The Golden Age Is Over
For ten years, the SaaS playbook was unbeatable: sell software as a monthly subscription, charge per user, hide features behind paywalls and optimise for net revenue retention. Investors loved the predictability. Founders loved the margins. Customers had no alternative.
Then AI arrived – and with it the question every SaaS company must now answer: what happens when an LLM does what customers have been paying £49 per seat per month for?
Why Seat-Based Pricing Is Dying
The seat-based model rests on one assumption: more users = more value. But AI agents don't need a seat. A single employee with a well-configured AI assistant now does the work that previously required a team of five.
The consequence: companies need fewer seats. Fewer seats mean less revenue – with the same or even greater customer value. That's a fundamental contradiction in the SaaS model.
We're already seeing this in practice. Companies are radically consolidating their tool landscape. Instead of seven specialised SaaS tools, they use a single AI assistant that orchestrates between APIs.
Entire Product Categories Are Disappearing
The first wave hits the most obvious candidates: text generators, simple analytics tools, template builders, formatting helpers. Products whose core function a prompt can replace.
The second wave is more dangerous. It hits SaaS products marketed as "workflow tools" but that actually just move data from A to B. Automation platforms, reporting dashboards, simple CRMs – anything an agent with API access can handle on its own.
The third wave will hit platforms that derive their value from network effects. When AI agents can independently aggregate information, platforms built on user-generated content lose their moat.
What Remains: Data and Infrastructure
Not every SaaS company is under threat. The survivors share one thing: they own something an LLM cannot replicate.
Proprietary Data – Companies that have built unique datasets unknown to any language model from training have a real advantage. This applies to industry data, real-time market data or specialised knowledge bases.
Infrastructure – Tools deeply integrated into technical infrastructure (monitoring, security, DevOps) can't easily be replaced by a chat interface. They need persistent agents, integrations and reliability.

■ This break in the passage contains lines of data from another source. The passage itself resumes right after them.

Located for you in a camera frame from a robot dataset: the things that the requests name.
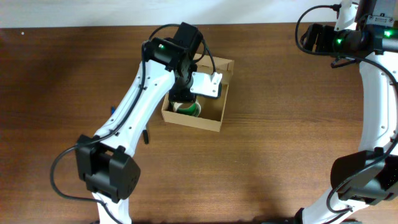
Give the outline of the brown cardboard box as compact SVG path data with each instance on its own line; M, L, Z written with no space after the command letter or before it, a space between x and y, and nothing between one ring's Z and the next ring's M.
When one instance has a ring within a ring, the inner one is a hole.
M229 82L233 76L234 60L214 57L214 61L216 71L223 74L221 80L221 96L216 100L198 96L197 100L201 105L201 113L198 117L194 117L175 113L169 102L169 95L166 94L161 109L165 122L220 132L229 90Z

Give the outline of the black permanent marker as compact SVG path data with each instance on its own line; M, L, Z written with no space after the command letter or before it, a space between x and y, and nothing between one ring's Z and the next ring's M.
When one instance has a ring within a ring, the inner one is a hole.
M144 143L149 144L149 133L147 131L147 126L144 126L144 129L142 130L142 135L143 135Z

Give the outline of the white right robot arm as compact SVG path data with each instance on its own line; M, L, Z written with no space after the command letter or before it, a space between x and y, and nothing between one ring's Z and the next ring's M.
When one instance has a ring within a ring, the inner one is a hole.
M358 210L397 197L397 2L342 1L336 24L312 24L295 36L306 54L333 58L333 68L358 64L363 130L356 153L338 158L330 188L294 223L344 223Z

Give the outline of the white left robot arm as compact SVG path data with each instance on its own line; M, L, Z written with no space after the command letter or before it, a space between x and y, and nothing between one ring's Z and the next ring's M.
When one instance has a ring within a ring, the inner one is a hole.
M141 170L134 161L138 140L160 100L193 103L197 96L219 97L220 74L197 72L194 58L205 45L197 27L178 24L173 37L152 33L142 44L137 75L107 122L94 136L80 136L75 146L78 176L97 204L100 223L131 223L129 196Z

Regulated Industries – Compliance, auditability and certifications are requirements an LLM alone cannot fulfil. SaaS products in regulated areas like healthcare, finance or law have more breathing room.
The Shift to Outcome-Based Pricing
The smart SaaS companies are already pivoting: away from "per seat, per month" towards "per outcome". Instead of paying for access to the software, customers pay for what the software achieves.
A recruiting tool no longer charges per recruiter seat but per successfully filled position. A marketing tool charges not per user but per generated lead. That's fair – and it's the only model robust against AI disruption.
What This Means for Founders
Anyone founding a SaaS company today must answer the AI question from day one: what can my product do that an AI agent with API access cannot? If the answer is "nothing", the product is a feature, not a company.
The winners of the next decade won't be those who bolt AI onto their existing SaaS product as a feature. They'll be those who rethink their entire value creation around AI – and in doing so find pricing models that reflect actual customer value.
Conclusion
The AI threat to SaaS is real, but it's not evenly distributed. Products that rely on convenience and interface are most at risk. Products built on proprietary data, deep integration and regulatory complexity have a future. The key is to honestly evaluate which category your product falls into – and then act quickly.